GOAL OF THE EXERCISE: Go through the listing below and repeat it exactly, dropping the pictures.

EXERCISE DATA:
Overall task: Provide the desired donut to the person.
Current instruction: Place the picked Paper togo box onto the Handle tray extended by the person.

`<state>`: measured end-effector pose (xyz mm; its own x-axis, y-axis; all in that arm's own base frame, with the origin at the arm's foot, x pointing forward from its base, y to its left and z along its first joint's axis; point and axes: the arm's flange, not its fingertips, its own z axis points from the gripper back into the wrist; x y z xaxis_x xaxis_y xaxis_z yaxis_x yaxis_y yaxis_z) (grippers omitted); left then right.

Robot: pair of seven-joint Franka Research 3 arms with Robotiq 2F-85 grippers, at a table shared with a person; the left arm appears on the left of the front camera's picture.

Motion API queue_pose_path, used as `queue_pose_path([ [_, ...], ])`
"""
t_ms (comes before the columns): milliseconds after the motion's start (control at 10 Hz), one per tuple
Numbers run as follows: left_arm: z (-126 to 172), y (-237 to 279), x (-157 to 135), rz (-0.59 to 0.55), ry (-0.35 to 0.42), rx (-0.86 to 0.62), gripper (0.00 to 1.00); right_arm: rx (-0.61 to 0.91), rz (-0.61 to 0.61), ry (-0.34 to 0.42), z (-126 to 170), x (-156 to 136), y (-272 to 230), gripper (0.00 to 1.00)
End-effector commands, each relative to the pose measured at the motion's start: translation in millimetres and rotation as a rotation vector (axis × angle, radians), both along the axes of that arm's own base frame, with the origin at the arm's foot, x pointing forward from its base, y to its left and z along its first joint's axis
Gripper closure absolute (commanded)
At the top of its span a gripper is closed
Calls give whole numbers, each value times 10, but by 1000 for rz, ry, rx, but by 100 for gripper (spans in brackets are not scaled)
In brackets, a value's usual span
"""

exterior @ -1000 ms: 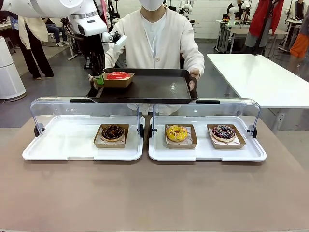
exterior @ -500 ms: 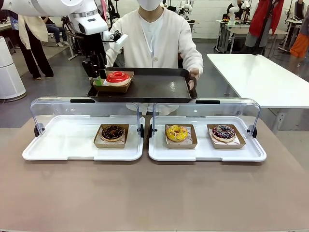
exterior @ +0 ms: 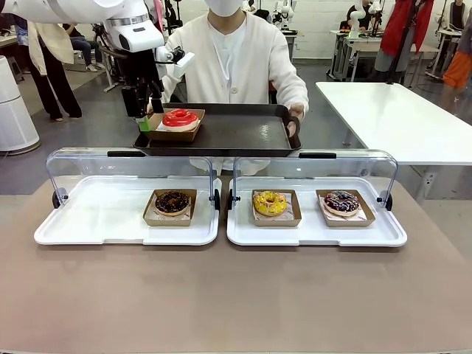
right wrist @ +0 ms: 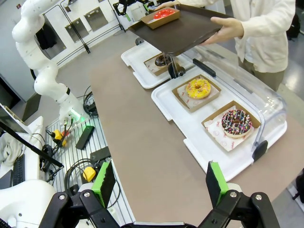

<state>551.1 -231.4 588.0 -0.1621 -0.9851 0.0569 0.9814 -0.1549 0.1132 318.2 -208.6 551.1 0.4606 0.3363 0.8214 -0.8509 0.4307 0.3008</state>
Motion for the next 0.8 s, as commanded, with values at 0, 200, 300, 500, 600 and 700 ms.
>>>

OUTPUT FOR THIS TASK:
Overall task: Provide the desired donut to the person.
Current instruction: Place the picked Paper togo box onto the Handle tray extended by the person.

`<state>`: measured end-effector pose (xyz mm; its own x-axis, y-axis; all in that arm's own base frame, with the origin at the arm's foot, x pointing forward from its base, y to its left and z along its first joint's axis; point and axes: the arm's flange, not its fingertips, its own z axis points from the gripper back into the wrist; x y z xaxis_x xaxis_y xaxis_z yaxis_x yaxis_y yaxis_z) (grippers omitted); left then right.

Robot: pair of seven-joint Franka Research 3 arms with Robotiq 2F-85 grippers, at a table shared with a person; the left arm appears on the left of the front camera's picture.

Motion API queue_pose_path, used as `queue_pose_path([ [_, ...], ])`
"""
t_ms (comes before the columns): milliseconds after the motion's start (control at 10 Hz), one per tuple
Numbers run as follows: left_arm: z (-126 to 172), y (-237 to 279), x (-157 to 135), rz (-0.59 to 0.55), ry (-0.35 to 0.42), rx (-0.86 to 0.62), gripper (0.00 to 1.00); right_arm: rx (-0.61 to 0.91), rz (-0.61 to 0.61), ry (-0.34 to 0.42), z (-126 to 170), x (-156 to 136), y (-272 to 230), gripper (0.00 to 1.00)
End-effector commands, each relative to the pose measured at the motion's start: translation in millimetres and rotation as a rotation vector (axis × angle, radians), both along the axes of that arm's own base frame, with the origin at the arm's foot, x pointing forward from its base, y to its left and z along its first joint's axis
Gripper closure absolute (commanded)
At the top of its span a gripper is closed
Calls give whole numbers, each value times 10, but by 1000 for rz, ry, rx, but by 100 for gripper (spans in brackets are not scaled)
In brackets, a value's usual span
"""

exterior @ -1000 ms: 
exterior @ -500 ms: 
exterior @ +0 ms: 
right wrist @ +0 ms: 

<state>551.1 -231.4 588.0 -0.1621 -0.9851 0.0569 0.9814 -0.1549 0.1132 318.2 -208.6 551.1 0.4606 0.3363 0.8214 -0.8509 0.4307 0.3008</state>
Motion for the next 0.8 s, as commanded, with values at 0, 200, 300, 500, 600 and 700 ms.
>>>

The answer given above is the complete response.